The videos are intended for use in local television news programs. Several include pictures of President Bush receiving a standing ovation from a crowd cheering as he signed the Medicare law on Dec. 8.
The materials were produced by the Department of Health and Human Services, which called them video news releases, but the source is not identified. Two videos end with the voice of a woman who says, "In Washington, I'm Karen Ryan reporting."
But the production company, Home Front Communications, said it had hired her to read a script prepared by the government.
Another video, intended for Hispanic audiences, shows a Bush administration official being interviewed in Spanish by a man who identifies himself as a reporter named Alberto Garcia.
Another segment shows a pharmacist talking to an elderly customer. The pharmacist says the new law "helps you better afford your medications," and the customer says, "It sounds like a good idea." Indeed, the pharmacist says, "A very good idea."
The government also prepared scripts that can be used by news anchors introducing what the administration describes as a made-for-television "story package."

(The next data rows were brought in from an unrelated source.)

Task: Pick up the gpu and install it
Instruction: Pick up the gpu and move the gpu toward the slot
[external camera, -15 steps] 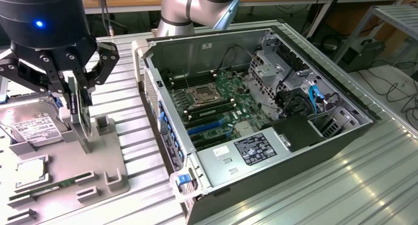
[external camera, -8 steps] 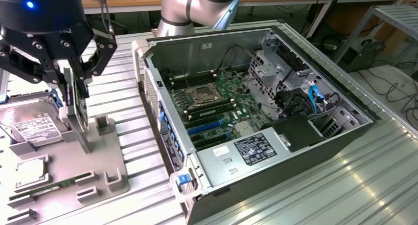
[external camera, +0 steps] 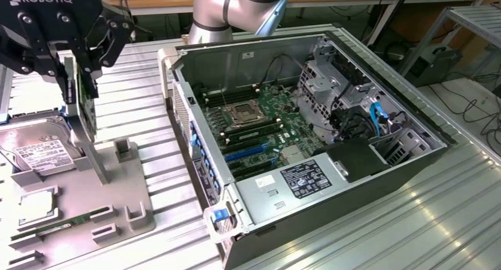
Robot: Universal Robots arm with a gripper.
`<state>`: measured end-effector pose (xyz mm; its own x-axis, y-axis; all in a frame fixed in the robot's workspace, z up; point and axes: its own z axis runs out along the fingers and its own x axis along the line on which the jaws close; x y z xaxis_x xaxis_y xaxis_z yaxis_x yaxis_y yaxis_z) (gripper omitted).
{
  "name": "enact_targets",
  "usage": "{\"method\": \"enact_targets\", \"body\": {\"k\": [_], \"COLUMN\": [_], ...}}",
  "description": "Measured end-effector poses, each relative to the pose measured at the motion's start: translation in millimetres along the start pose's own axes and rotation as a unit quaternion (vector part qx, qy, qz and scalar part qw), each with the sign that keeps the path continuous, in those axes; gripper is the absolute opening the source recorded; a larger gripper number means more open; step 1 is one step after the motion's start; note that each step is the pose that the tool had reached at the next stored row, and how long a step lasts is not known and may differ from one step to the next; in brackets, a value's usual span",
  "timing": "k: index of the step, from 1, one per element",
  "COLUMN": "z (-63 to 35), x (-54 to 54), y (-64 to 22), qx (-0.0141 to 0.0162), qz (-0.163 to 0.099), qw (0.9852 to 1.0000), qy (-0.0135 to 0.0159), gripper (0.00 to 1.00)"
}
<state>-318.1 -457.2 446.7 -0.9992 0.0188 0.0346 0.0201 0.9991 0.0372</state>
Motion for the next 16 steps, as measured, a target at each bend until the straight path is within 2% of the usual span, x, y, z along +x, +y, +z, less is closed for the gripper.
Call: {"method": "enact_targets", "body": {"k": [8, 16], "z": [-1.2, -1.1], "x": [-0.5, -9.1], "y": [0.1, 0.2], "qx": [0.0001, 0.0000], "qz": [0.000, 0.000], "qw": [1.0000, 1.0000], "qy": [0.0002, 0.0001], "gripper": [0.27, 0.27]}}
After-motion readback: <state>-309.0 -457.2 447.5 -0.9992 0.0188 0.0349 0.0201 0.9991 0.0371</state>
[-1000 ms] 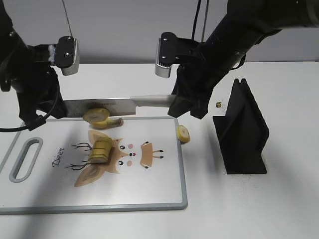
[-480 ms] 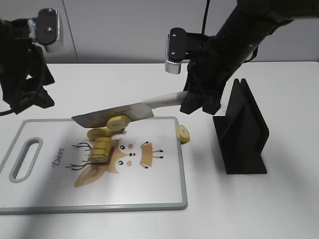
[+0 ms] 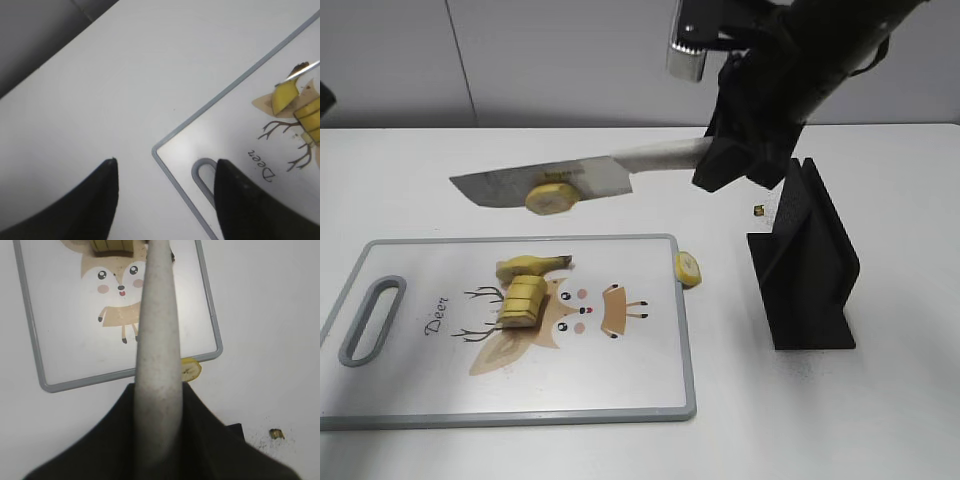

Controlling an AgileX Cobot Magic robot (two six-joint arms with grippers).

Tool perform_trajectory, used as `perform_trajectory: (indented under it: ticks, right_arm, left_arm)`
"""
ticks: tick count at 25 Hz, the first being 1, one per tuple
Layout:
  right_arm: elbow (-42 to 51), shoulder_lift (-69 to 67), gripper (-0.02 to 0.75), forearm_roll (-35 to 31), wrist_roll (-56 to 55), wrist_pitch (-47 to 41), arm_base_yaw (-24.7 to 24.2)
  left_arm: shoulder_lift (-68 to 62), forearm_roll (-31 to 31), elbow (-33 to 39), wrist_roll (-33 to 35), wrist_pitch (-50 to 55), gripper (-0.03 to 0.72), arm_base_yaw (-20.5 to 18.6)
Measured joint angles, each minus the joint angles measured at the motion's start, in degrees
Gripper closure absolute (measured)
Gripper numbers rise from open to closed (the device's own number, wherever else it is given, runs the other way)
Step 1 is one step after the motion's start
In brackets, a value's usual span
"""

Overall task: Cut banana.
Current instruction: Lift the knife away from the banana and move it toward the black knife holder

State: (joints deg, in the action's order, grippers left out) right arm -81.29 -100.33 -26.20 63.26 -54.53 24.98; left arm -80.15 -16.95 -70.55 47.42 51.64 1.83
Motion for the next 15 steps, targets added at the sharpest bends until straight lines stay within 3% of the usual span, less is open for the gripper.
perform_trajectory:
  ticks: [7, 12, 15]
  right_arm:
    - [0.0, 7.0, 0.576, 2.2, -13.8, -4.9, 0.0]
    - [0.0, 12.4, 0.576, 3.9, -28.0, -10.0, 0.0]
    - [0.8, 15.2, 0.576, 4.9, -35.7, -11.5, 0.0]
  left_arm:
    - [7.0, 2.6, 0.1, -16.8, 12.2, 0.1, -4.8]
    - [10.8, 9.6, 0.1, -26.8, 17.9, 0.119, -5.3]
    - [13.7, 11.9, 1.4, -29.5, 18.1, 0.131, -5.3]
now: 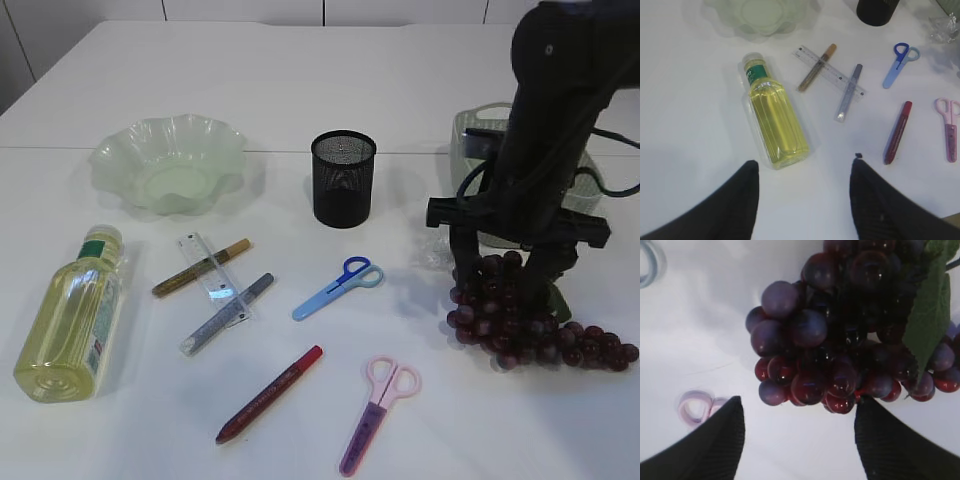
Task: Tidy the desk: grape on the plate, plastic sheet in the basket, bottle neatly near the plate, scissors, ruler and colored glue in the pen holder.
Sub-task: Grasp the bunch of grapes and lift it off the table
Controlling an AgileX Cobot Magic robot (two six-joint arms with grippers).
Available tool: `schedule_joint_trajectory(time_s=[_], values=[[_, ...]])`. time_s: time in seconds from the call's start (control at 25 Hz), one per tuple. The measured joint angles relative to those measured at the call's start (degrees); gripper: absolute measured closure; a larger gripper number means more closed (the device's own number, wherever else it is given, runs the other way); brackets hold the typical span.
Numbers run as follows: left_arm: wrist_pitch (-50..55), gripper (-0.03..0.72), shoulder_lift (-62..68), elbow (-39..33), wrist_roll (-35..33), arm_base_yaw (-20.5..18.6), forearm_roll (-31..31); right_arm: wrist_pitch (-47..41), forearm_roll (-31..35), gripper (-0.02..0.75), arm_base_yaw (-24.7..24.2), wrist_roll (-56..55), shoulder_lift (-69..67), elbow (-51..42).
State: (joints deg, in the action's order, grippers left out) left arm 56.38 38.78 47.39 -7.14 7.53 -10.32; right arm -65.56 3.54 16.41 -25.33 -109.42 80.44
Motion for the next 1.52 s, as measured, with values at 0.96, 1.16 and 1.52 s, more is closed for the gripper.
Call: schedule_joint_trajectory(time_s=[0.96, 1.16, 1.52], values=[[0.5, 0.267, 0.0, 0.0, 0.0, 0.0, 0.0, 1.2, -4.1, 0.193, 0.0, -1.3, -7.3, 4.6], [0.8, 0.267, 0.0, 0.0, 0.0, 0.0, 0.0, -1.1, -5.6, 0.192, 0.0, -1.3, -9.0, 5.6], [0.9, 0.267, 0.0, 0.0, 0.1, 0.0, 0.0, -2.7, -6.7, 0.192, 0.0, -1.3, -10.7, 5.7]])
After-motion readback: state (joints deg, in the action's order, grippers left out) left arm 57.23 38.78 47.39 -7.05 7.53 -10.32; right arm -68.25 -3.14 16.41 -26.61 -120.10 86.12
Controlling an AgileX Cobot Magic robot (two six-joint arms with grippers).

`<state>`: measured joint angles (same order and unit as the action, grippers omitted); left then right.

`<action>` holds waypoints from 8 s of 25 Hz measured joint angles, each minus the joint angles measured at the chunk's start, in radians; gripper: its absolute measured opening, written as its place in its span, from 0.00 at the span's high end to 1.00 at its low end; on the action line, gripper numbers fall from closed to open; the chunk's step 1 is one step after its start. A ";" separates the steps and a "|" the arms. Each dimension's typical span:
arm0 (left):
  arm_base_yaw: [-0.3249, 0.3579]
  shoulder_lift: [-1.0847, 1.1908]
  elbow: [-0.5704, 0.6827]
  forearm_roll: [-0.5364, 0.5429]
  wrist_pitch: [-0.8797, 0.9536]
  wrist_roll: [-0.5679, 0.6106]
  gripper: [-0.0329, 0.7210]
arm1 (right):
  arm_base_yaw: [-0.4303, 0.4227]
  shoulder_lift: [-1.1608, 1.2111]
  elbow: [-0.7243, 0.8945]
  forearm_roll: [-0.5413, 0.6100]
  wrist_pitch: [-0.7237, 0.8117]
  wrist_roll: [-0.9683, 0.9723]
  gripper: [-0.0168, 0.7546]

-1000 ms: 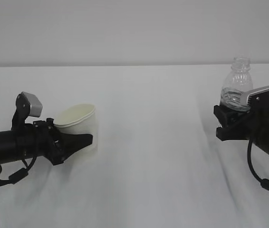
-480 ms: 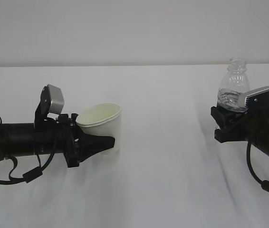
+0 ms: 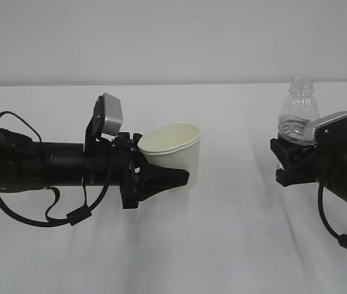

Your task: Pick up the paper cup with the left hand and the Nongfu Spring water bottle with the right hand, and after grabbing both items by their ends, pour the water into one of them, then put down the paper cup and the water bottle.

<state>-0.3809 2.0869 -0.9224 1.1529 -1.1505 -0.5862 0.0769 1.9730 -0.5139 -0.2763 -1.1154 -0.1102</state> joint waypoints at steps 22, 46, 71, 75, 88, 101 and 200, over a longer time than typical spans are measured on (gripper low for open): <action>-0.120 0.040 -0.099 0.051 0.106 -0.040 0.39 | 0.000 0.000 0.000 -0.010 0.000 -0.048 0.45; -0.153 0.094 -0.185 0.104 0.162 -0.103 0.39 | 0.000 -0.191 0.058 0.013 0.155 -0.262 0.45; -0.177 0.114 -0.205 0.080 0.149 -0.103 0.39 | 0.000 -0.380 0.112 0.013 0.359 -0.442 0.45; -0.178 0.135 -0.205 0.073 0.147 -0.103 0.39 | 0.000 -0.386 0.112 0.012 0.378 -0.475 0.45; -0.178 0.135 -0.286 0.094 0.147 -0.103 0.39 | 0.000 -0.390 0.112 -0.001 0.399 -0.589 0.45; -0.192 0.135 -0.286 0.121 0.143 -0.116 0.39 | 0.000 -0.390 0.112 0.005 0.400 -0.735 0.45; -0.213 0.177 -0.338 0.181 0.118 -0.171 0.39 | 0.000 -0.390 0.084 0.009 0.354 -1.200 0.46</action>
<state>-0.5935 2.2642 -1.2602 1.3339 -1.0324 -0.7572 0.0769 1.5830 -0.4297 -0.2670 -0.7610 -1.3100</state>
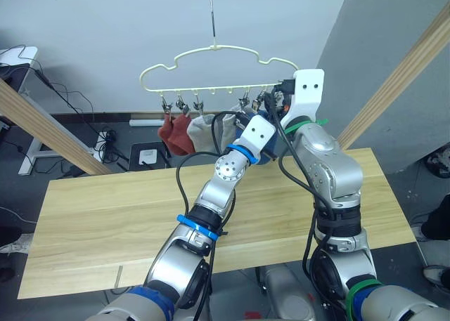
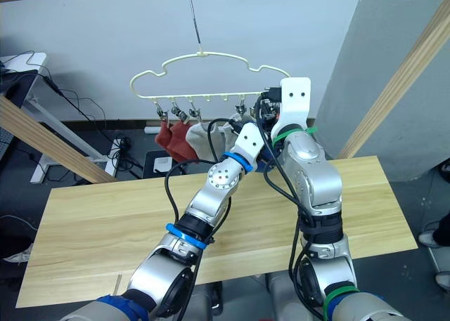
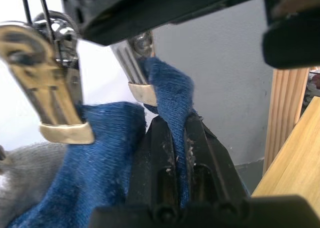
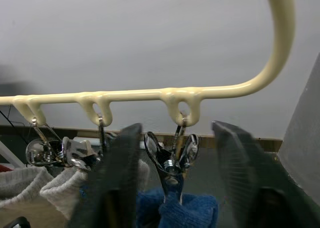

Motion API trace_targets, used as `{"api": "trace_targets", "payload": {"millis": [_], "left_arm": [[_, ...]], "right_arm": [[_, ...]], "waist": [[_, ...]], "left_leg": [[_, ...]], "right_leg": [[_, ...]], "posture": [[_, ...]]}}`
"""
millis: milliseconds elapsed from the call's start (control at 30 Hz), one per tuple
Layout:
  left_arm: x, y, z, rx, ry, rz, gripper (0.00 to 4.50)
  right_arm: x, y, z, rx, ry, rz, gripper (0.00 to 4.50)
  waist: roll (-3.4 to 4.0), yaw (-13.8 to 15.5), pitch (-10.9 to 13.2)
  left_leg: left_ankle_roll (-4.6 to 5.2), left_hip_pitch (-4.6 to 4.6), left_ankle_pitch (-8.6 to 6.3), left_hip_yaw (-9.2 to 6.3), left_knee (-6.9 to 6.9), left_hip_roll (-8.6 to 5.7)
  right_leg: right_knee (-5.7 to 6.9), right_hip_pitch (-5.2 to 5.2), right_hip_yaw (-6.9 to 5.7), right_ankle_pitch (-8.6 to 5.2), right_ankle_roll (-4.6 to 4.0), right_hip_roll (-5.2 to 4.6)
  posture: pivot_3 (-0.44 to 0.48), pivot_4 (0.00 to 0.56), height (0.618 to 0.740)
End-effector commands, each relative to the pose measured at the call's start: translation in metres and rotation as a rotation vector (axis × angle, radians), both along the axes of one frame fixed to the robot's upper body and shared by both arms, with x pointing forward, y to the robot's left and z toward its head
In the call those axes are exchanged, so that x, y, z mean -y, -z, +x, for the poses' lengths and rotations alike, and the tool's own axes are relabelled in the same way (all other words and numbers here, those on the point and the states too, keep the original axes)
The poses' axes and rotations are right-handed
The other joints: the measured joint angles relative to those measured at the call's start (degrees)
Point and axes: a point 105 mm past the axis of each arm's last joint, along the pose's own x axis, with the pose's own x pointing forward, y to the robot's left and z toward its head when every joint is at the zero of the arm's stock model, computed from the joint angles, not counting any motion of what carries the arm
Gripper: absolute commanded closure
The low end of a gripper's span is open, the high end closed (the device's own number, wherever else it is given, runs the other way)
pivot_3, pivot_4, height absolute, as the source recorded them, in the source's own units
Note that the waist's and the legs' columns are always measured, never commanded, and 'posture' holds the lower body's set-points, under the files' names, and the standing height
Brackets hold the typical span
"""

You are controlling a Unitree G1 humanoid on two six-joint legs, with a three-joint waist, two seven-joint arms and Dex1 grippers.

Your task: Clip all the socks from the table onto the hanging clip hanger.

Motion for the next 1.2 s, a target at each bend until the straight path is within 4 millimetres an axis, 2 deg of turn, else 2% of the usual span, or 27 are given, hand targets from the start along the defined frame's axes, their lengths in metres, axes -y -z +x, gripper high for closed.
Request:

In one script, the administration suggests that anchors use this language: "In December, President Bush signed into law the first-ever prescription drug benefit for people with Medicare. Since then, there have been a lot of questions about how the law will help older Americans and people with disabilities. Reporter Karen Ryan helps sort through the details."
The "reporter" then explains the benefits of the new law. The propaganda machine in action: when the truth doesn't work, just shove it down people's throats.